A generic framework for optimizing performance metrics by tuning parameters of clustering protocols in WSNs

Abstract

Wireless sensor network (WSN) is a key technology trend in emerging internet of things paradigms which are commonly used for application areas such as smart-cities, smart-grids, wearables, and connected health. There is a wealth of literature which considers various cluster-based routing protocols such as LEACH, HEED, and UHEED where these protocols are compared in terms of the network lifetime and/or the total number of packets successfully received by the base station under various operational conditions. While existing studies present various approaches to form WSN clusters in the most efficient way, various parameters are manually-assigned their values such as the radius of the cluster, the number of nodes in the cluster, and the number of clusters that should be formed to reach the base station. The choice of correct parameters is essential for reaching the most efficient configuration, however existing studies do not specify a systematic way for tuning these parameters.
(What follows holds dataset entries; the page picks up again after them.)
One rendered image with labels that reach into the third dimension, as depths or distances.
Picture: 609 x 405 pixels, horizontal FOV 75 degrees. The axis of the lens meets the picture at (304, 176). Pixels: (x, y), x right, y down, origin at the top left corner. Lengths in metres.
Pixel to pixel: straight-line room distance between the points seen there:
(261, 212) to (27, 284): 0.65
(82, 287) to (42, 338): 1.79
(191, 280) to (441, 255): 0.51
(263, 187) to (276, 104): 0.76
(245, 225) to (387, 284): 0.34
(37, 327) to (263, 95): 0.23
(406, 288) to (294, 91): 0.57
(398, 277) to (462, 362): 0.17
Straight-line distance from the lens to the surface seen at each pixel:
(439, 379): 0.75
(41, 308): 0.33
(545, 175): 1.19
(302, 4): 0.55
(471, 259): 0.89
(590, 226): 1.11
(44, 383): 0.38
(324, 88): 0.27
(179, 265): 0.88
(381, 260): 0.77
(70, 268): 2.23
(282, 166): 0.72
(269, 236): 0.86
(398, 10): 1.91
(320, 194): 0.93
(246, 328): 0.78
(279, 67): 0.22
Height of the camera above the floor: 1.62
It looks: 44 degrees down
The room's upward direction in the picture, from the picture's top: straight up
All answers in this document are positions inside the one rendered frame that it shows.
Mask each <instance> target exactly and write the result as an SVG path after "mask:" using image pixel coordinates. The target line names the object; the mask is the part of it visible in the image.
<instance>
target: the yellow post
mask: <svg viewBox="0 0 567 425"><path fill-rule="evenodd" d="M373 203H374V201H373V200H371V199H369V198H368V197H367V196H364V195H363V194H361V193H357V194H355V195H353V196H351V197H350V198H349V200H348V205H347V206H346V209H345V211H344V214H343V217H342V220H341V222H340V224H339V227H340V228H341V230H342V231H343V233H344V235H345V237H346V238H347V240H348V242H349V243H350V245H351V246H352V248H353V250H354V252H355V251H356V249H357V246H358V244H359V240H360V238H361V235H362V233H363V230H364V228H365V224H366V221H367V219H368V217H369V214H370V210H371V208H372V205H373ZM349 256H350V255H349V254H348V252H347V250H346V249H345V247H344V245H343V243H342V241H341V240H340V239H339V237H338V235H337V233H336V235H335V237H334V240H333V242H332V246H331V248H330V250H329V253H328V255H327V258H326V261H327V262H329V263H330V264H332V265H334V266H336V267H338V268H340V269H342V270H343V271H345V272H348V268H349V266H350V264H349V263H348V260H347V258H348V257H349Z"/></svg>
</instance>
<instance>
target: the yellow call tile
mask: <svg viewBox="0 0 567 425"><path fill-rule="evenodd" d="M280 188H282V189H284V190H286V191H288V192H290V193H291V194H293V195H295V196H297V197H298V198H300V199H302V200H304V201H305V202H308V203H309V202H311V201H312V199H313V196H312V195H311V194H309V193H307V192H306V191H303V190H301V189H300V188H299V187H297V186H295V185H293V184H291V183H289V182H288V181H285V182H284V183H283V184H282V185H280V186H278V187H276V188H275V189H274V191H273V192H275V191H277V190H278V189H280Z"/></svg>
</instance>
In other words, the optimization of cluster-based WSNs through fine tuning of related system parameters is not considered in the existing studies. We believe that presenting a generic approach to tune the parameters of clustering algorithms in order to optimize the performance metrics of WSNs is a significant contribution. In this study a systematic and an efficient method is presented to tune the parameters of clustering and routing protocols. Instead of brute force, or trial and error approaches, simulated annealing and K-beams algorithms are adopted together with discrete event system simulator OMNET++ with Castalia Framework. Results are presented comparatively with brute force approach in order to show the efficiency of the new approach in finding the optimum configuration in terms of energy efficiency as well as the rate of successfully received packets.